Spending Watch

29
Apr
1999

Bulletin #3: April 29, 1999 
Health care being 'slashed'? We've heard it all before

The health-care lobbyists and unions are working overtime to convince New Yorkers and their elected officials that our health-care system will be at death's door, if state financing is reduced. The head of the Greater New York Hospital Association said recently that, as a result of funding reforms proposed by both Governor Pataki and President Clinton, "You're going to see massive service cutbacks" in hospitals.

Oh, really? It's hard to believe the sky-is-falling rhetoric, because we've heard it all before.

In fact, in December 1989, GNYHA President Kenneth Raske called for a taxpayer bailout of $300 million, saying: "If we do not get it, I absolutely forecast major layoffs and service shrinkage." Despite major changes to Medicaid, hospital employment across the state grew by more than 25,000 in the next few years. It's declined modestly each year since, but is still around the 1988 level. Still, virtually every year, GNYHA has repeated its apocalyptic claims, with words such as"nightmare," "disaster," and "people will die."

This year, Mr. Raske told the Legislature's fiscal committees: "We are on the edge of an unprecedented fiscal collapse of New York State hospitals." (And, he added: "In my professional life I have never predicted that.")

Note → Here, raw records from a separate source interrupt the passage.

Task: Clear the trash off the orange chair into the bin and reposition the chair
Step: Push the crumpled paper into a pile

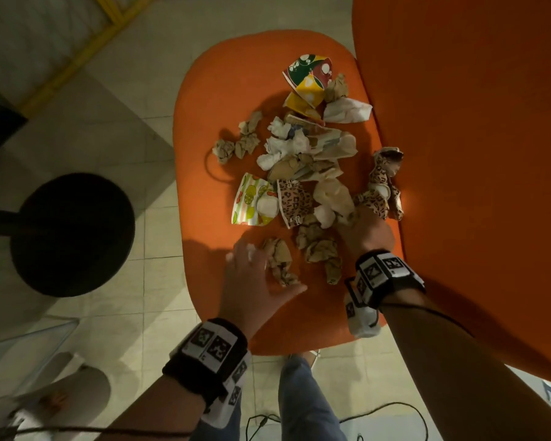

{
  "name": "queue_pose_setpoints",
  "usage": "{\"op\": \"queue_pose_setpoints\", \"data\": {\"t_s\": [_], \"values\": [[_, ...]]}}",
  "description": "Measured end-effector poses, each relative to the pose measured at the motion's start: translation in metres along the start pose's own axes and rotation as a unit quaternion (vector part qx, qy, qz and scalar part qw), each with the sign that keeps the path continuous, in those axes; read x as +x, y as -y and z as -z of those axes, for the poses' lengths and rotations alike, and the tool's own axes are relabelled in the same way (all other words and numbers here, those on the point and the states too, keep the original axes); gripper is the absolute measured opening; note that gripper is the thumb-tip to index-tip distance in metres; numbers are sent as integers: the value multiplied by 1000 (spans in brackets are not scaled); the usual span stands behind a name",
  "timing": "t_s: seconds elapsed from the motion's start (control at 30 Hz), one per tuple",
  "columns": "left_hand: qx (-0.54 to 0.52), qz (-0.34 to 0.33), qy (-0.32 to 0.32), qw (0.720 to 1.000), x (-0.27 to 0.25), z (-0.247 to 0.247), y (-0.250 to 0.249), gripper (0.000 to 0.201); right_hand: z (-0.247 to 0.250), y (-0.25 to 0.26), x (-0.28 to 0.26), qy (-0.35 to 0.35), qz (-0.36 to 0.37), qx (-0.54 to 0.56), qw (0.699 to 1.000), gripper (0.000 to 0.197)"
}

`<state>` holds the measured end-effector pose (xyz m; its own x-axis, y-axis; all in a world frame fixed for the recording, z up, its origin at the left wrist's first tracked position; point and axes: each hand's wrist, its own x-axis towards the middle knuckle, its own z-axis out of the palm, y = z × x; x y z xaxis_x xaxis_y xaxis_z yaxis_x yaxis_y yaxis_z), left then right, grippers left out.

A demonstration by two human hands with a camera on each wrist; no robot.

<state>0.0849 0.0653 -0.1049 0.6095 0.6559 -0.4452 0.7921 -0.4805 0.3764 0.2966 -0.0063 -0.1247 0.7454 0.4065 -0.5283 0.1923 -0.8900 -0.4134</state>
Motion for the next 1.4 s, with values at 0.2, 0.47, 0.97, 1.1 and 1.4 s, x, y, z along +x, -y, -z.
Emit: {"op": "queue_pose_setpoints", "data": {"t_s": [0.2,0.47,0.97,1.1,1.4], "values": [[30,16,9,999,-7,-32,13,108,11,5,0,3,-17,-18,1000,48],[112,-111,-55,986,30,-37,5,113,16,-4,-4,-13,-54,77,995,51],[143,-161,-80,973,53,-38,-5,51,35,-16,-53,128,59,-3,990,65],[140,-143,-18,980,52,-33,-8,50,-1,-15,-61,233,80,39,968,83],[89,-159,-14,983,43,-29,-8,32,-35,-19,-50,134,117,-79,981,85]]}}
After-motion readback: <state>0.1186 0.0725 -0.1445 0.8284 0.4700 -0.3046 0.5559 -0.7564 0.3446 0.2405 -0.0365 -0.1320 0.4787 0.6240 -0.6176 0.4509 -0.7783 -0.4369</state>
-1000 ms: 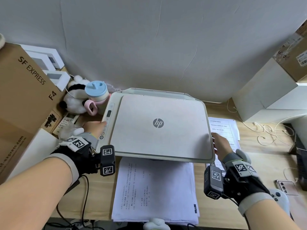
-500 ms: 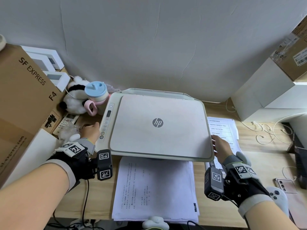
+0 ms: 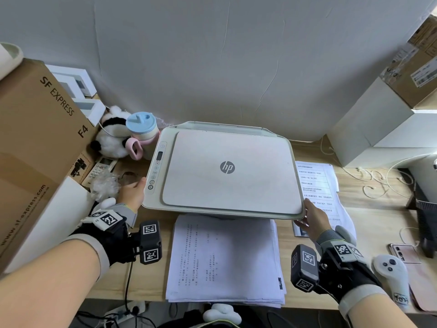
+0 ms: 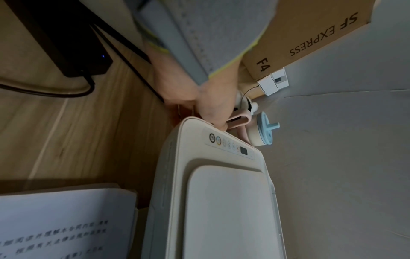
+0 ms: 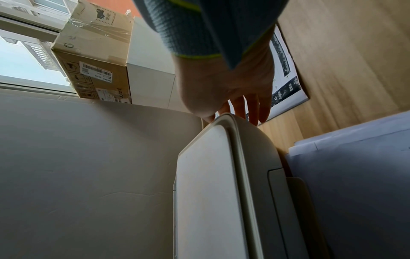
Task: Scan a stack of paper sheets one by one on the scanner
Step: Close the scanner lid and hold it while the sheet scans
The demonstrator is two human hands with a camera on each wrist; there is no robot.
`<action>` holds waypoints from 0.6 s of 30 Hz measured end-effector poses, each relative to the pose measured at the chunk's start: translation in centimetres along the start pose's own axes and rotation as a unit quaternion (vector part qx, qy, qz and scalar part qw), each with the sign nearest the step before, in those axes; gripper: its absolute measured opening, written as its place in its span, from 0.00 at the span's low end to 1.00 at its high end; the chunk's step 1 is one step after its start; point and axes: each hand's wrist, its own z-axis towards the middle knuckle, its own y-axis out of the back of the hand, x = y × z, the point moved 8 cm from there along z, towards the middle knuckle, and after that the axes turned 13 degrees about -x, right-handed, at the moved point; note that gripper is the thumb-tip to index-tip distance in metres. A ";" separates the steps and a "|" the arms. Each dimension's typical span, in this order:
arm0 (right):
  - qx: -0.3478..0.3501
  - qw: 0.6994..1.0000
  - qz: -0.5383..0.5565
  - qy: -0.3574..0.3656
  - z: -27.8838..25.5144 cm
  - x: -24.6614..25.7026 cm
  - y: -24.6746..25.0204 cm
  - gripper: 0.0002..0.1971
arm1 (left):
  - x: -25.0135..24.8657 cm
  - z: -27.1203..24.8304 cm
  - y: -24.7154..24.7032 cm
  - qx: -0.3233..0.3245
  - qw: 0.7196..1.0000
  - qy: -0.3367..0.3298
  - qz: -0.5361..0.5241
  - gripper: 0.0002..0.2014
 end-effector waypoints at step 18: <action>-0.036 0.996 -0.020 0.073 0.1 0.0 0.2 0.15 | -0.9 -1.6 0.8 -0.029 0.999 -0.020 -0.033 0.18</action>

Our health-care spending is just too high, by any measure

The truth is, we can control spending and provide quality health care. Our current Medicaid spending is so high, it defies explanation. Not only does New York spend more on Medicaid than any other state - on a per-capita basis, we're 58 percent above the second-highest! Surely we can find savings in all that spending, while maintaining and even improving our health-care system.

Medicaid isn't the only issue, of course. The extra taxes created by the Health Care Reform Act of 1996 add more than $200 to an employee's monthly health-insurance premium in some areas of the state - on top of additional Medicaid taxes that support HCRA subsidies to hospitals. Our graduate medical education taxes have subsidized training for roughly 45 percent of all doctors in New Jersey, 34 percent of those in Connecticut, and 21 percent of Florida's.

Every other state maintains quality health care, and provides for true charity care, at far less cost than New York. It's time we change that.